Después del café, abandonamos el restaurante. El camarero que nos atendió se despidió de nosotros con una irónica sonrisa. Helga y yo debíamos ser una buena pareja...

Todavía algunas tiendas de electrodomésticos estaban cerradas y con los vapores del buen vino nos convenía pasear antes. Caminamos por el puente y, al apoyarnos en la ancha barandilla de piedra, recuerdo que empezamos a reír como niños y a decir sandeces. No sé cuáles eran, pero entre comentario y comentario, había un largo y fogoso beso en los labios, y nuestras manos buscaban mutuamente sitios conflictivos del cuerpo.

Y entonces hice un pequeño descubrimento.

-¡No llevas bragas! -exclamé después de sacar la mano de sus mojados labios.

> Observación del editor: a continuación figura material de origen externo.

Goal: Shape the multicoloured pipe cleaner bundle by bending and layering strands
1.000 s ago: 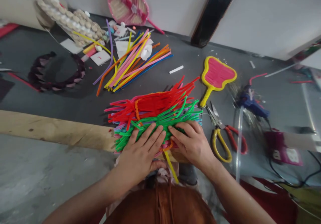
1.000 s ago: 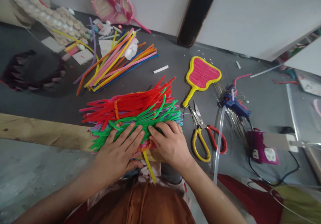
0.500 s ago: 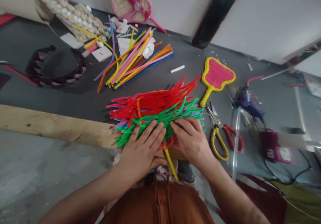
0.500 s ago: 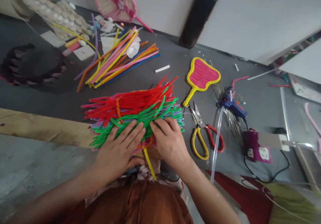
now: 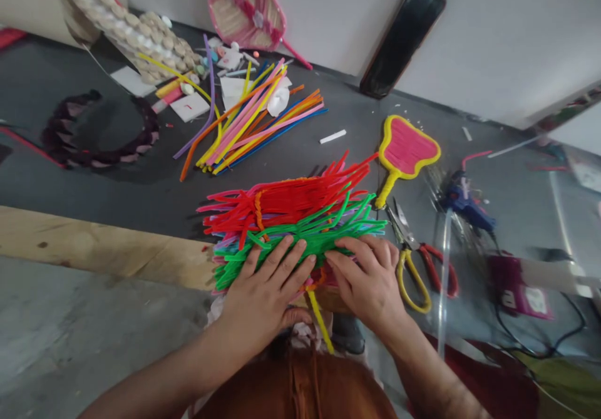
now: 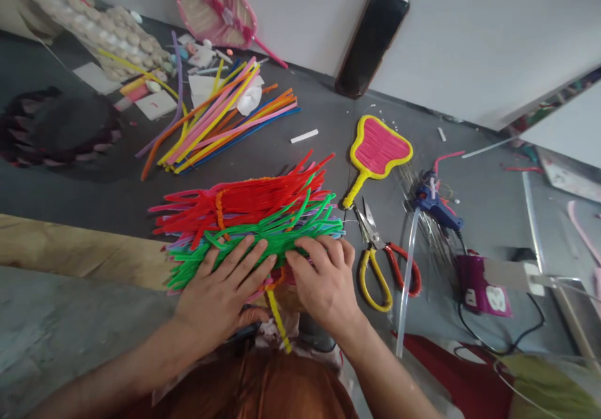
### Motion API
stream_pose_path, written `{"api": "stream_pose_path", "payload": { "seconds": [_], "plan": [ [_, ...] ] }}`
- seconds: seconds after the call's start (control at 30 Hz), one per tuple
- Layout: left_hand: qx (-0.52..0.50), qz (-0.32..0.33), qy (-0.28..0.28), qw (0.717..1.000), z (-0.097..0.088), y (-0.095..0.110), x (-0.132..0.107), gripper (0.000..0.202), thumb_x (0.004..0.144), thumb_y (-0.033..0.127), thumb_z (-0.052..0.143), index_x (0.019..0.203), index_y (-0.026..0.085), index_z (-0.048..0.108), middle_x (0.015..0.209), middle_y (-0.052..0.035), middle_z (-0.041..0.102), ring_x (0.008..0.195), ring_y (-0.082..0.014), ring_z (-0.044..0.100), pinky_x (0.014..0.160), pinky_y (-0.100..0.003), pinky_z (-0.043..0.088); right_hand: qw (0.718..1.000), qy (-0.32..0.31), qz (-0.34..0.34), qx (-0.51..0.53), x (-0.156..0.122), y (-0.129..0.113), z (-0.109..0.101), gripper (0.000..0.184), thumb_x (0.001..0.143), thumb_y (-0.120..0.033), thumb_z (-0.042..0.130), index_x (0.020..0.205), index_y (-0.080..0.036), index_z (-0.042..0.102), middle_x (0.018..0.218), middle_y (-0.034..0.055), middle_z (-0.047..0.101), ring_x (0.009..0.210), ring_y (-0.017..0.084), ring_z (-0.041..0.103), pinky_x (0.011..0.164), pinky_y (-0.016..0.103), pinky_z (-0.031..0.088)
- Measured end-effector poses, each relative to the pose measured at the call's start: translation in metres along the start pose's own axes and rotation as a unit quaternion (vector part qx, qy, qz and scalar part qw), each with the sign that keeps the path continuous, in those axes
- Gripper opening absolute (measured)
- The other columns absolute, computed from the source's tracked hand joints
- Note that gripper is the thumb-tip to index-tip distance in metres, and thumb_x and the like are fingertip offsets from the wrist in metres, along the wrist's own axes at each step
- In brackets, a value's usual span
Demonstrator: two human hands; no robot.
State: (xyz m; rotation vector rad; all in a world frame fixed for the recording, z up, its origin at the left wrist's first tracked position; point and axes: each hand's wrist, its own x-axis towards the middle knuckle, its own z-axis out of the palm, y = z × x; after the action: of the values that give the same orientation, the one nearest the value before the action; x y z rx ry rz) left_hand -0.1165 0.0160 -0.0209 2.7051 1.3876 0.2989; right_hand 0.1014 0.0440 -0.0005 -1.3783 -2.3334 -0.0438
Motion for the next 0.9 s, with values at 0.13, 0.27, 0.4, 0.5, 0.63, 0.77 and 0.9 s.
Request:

-¡Oh! ¡Otra vez! ¡Qué estúpida! -siguió ella con cinismo-. Se me olvidó comprarlas en la tienda.

-No importa. Para el tiempo que las llevas puestas...

Y mi acelarada mano se volvió a abrir camino en su velloso coño y sus dedos se introdujeron entre sus labios de nuevo. Mi amiga solamente reía. Y acaricié su clítoris. Inicié los rítmicos movimientos que sabía. Gimió y por fin sus temblores se hicieron convulsivos. Pero continué torturándola de placer, ese placer que ella conocía. Se dobló y se apoyó en mis brazos. Para ahogar sus gritos se abrazó a mi cuello y pegó sus labios en mi oreja. Y yo permanecía sonriente en mi insistente tarea. Dejó caer a la enlosada acera las bolsas de ropa.

¡Imaginad la escena! A las cuatro de la tarde, en el puente. Luego ella con su mano retiró la mía. Ya había alcanzado su deseado clímax. Mis dedos estaban mojados por sus fluidos. Me confesó que con mis dulces caricias había tenido dos orgasmos. A continuación se rió, sin embargo sabía que no mentía.

Algunos transeúntes que pasaban por allí nos miraban con asombro. Y ahora añado que tuvimos buena suerte, pues en aquel instante no pasó la policía y no nos detuvo por escándalo público.

-Vas caliente también, mi boxeador -susurró ella-. Te voy a llevar a un lugar donde me follarás, pero hazlo con furia, como si quisieses...

No acabó la frase. Me cogió de la mano y, semejantes a una iniciada pareja de novios jóvenes, nos volvimos a adentrar en el barrio antiguo. Las estrechas y húmedas calles estaban poco transitadas. Las losas mojadas de ciertas aceras convertían el desgastado pavimento en una pista de patinaje. Debíamos ir con cuidado.